Fatigue behavior of naturally corroded plain reinforcing bars

Segments of corroded plain reinforcing bars were firstly extracted from an aged reinforced concrete (RC) pole after its breaking. The testing specimens were then taken from these segments. The cause for corrosion of the specimens was analyzed, and the corrosion degree of the specimens was measured before testing. Tensile loading tests were performed with 3 non-corroded specimens to obtain the mechanical properties of the plain reinforcing bars prior to any corrosion. Axial tensile fatigue tests were conducted with 34 corroded specimens to investigate the fatigue behavior of the naturally corroded plain reinforcing bars. Corrosion of the specimens was initiated by the carbonation of concrete. Two corrosion levels and five stress ranges were considered. Fatigue test results showed that the median fatigue life of lightly and medium corroded plain reinforcing bars was reduced by 48 and 75% respectively under the same stress range of 240 MPa by compared with that of non-corroded plain reinforcing bars. Based on the test results, the fatigue Src-N curves of the lightly and medium corroded specimens were presented by using least square method.
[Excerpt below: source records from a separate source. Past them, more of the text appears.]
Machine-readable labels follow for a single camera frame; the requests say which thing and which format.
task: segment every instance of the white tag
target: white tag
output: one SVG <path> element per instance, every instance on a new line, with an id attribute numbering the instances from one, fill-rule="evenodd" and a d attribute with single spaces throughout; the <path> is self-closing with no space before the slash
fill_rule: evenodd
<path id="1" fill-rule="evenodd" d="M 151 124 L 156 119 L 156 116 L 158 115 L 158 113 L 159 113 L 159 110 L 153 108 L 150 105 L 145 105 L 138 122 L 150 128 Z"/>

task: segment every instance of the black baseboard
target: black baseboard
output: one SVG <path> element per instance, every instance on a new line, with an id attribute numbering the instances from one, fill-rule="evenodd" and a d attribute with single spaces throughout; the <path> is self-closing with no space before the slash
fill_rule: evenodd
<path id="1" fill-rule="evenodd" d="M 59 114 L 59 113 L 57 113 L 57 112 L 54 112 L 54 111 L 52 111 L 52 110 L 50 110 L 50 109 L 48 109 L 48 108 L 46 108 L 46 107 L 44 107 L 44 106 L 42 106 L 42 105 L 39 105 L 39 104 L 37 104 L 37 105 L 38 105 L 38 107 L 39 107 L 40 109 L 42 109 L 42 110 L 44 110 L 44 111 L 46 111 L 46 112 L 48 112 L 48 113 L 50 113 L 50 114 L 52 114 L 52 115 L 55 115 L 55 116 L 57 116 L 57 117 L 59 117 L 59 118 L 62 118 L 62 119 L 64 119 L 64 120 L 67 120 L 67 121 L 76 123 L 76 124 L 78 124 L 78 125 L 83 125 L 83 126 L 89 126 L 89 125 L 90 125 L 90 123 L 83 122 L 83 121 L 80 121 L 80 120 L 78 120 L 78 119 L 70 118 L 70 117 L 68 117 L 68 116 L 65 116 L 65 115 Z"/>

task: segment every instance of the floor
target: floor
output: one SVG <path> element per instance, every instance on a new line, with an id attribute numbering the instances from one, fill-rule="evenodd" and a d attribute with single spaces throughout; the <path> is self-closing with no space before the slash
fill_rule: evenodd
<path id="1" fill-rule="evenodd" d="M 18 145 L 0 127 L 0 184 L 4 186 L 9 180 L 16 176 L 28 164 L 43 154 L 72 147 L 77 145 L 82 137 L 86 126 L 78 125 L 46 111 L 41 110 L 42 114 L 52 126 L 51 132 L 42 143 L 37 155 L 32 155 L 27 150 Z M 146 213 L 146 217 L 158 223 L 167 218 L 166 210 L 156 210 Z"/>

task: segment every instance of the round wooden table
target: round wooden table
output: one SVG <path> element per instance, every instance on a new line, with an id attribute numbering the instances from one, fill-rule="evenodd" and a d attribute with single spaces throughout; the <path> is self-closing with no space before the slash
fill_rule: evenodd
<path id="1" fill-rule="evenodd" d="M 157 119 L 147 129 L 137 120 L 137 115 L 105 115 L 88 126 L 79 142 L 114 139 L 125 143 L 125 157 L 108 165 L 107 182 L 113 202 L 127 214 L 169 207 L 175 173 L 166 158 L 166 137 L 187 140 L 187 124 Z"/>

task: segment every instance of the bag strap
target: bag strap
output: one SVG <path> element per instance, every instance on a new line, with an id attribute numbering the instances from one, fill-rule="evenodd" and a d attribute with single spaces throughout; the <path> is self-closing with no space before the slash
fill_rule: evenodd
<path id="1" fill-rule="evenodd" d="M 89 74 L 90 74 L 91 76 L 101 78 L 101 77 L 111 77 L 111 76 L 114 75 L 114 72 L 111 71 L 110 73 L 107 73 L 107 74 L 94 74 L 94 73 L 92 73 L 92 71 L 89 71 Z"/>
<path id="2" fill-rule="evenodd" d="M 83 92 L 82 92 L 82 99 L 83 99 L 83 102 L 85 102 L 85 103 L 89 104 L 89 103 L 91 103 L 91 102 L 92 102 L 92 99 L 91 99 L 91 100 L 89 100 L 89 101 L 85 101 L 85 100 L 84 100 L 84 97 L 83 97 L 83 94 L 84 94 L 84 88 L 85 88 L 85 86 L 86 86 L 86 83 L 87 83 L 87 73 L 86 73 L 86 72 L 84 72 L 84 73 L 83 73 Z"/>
Then, the predicted fatigue lives and fatigue strengths of naturally corroded plain reinforcing bars were suggested and compared with those of other related literature. The fatigue strength with 50% guarantee rate of lightly and medium corroded plain reinforcing bars is reduced by 18 and 28% respectively under a fatigue loading with cycles of 2 million by compared with that of non-corroded plain reinforcing bars. The fatigue fracture mechanism of the corroded specimens was interpreted by using Scanning Electron Microscope (SEM) images. Further, the pit depth was measured, and the relationship between the relative maximum pit depth and fatigue life of the corroded specimens was explored. It was found that one or more crucially localized pits of a specimen leading to the reduction of fatigue strength had an important influence on its fatigue life. A linear relationship between the relative maximum pit depth and the relative fatigue life of the corroded specimens was observed under three given stress ranges. This study provides a necessary basis for the determination of the remaining fatigue life of aged existing RC bridges.